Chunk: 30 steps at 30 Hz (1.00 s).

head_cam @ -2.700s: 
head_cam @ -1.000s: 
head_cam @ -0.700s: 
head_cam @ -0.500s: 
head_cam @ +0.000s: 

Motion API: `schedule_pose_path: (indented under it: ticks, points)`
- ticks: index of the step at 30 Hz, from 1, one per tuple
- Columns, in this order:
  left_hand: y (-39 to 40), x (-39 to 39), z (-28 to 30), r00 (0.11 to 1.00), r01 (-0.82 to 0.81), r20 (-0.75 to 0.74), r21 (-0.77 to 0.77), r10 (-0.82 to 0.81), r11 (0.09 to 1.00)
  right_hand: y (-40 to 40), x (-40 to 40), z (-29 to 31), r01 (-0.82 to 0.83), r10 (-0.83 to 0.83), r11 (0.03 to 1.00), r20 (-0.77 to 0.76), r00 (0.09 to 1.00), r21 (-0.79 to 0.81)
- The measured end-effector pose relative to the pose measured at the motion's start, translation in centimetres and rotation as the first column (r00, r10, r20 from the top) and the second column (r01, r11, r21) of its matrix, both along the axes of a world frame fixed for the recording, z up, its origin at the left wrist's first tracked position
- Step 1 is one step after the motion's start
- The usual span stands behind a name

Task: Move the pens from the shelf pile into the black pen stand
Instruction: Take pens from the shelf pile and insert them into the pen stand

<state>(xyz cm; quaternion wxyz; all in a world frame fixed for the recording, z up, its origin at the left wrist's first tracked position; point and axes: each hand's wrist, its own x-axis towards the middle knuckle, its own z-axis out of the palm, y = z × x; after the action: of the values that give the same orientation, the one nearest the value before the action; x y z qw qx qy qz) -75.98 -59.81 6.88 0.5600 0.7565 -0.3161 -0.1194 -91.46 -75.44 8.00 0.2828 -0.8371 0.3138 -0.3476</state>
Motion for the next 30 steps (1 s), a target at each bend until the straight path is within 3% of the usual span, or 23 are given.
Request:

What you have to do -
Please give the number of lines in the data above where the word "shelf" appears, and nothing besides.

Result of the exercise -
2